ACTION ITEM> Find the line below with "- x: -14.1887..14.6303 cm" and the line with "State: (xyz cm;". Output them and the lines between, exactly, but not the pictures.

─── INFORMATION PROVIDED

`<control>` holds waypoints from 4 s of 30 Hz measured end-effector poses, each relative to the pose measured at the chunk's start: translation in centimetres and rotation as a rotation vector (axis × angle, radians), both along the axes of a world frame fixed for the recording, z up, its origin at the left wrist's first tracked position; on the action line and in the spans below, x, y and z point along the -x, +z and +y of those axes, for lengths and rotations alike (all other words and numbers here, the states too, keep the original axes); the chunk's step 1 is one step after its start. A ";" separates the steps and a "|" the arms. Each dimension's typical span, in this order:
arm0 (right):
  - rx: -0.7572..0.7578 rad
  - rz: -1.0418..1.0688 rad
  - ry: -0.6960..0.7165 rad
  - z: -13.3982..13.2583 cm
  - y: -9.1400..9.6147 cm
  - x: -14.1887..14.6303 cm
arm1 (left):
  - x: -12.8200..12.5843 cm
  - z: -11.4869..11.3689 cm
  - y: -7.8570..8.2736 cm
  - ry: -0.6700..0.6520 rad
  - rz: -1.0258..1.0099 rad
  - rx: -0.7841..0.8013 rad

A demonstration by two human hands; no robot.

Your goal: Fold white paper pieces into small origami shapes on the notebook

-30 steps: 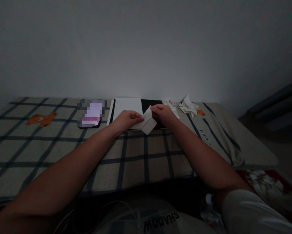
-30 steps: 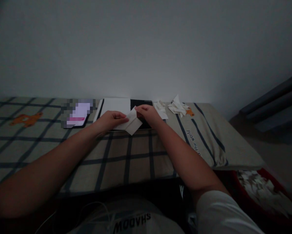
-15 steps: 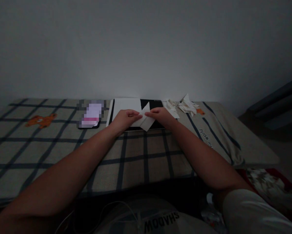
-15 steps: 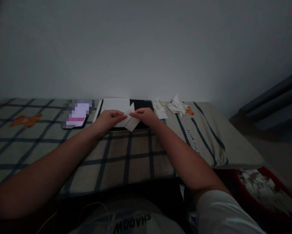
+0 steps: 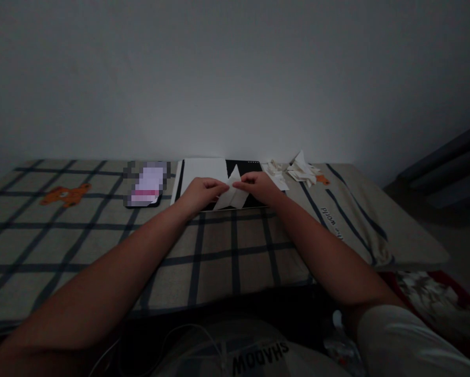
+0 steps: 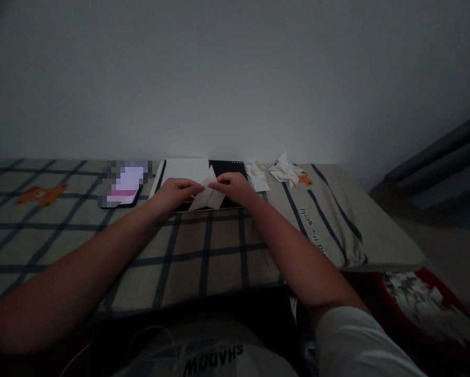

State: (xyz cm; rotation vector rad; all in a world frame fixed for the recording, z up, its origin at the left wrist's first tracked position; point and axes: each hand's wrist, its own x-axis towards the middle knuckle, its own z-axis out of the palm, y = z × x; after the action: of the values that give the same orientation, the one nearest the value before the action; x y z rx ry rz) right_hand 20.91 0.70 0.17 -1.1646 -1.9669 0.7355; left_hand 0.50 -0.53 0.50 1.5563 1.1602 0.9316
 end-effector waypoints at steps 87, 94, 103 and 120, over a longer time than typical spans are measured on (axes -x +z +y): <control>-0.594 -0.153 -0.133 -0.6 0.1 0.4 | 0.2 0.9 1.1 0.117 -0.579 0.240; -0.707 -0.298 -0.174 -0.2 0.1 -0.2 | -0.2 0.8 0.5 0.101 -0.578 0.194; -0.617 -0.059 -0.165 0.3 -0.1 -0.4 | -0.1 1.4 -0.4 0.241 -0.506 0.038; 0.203 0.567 -0.080 0.8 -0.7 0.3 | -0.1 0.2 -0.1 0.029 -0.355 0.016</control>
State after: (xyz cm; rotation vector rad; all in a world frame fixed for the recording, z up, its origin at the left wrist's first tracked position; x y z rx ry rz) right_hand 20.65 1.53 -0.54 -0.9996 -1.3912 1.1028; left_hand 0.64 -0.31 0.40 1.2979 0.9353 1.1609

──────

OUTPUT OF THE TASK>
  - x: -14.1887..14.6303 cm
arm1 (left):
  - x: -12.8200..12.5843 cm
  - z: -11.4869..11.3689 cm
  - y: -7.8570..8.2736 cm
  - ry: -0.6700..0.6520 rad
  - rz: -1.0258..1.0099 rad
  - rx: -0.7841..0.8013 rad

A demonstration by two human hands; no robot.

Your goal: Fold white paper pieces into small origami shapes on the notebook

-30 steps: 
-30 steps: 
-15 steps: 
-15 steps: 
+0 steps: 
+0 steps: 

State: (xyz cm; rotation vector rad; all in a world frame fixed for the recording, z up, its origin at the left wrist's first tracked position; point and axes: each hand's wrist, its own x-axis towards the middle knuckle, its own z-axis out of the palm, y = z × x; after the action: of the values that give the same orientation, the one nearest the value before the action; x y z rx ry rz) right_hand 20.91 0.70 0.17 -1.1646 -1.9669 0.7355; left_hand 0.50 -0.53 0.50 1.5563 1.1602 0.9316

This answer has now been given in full.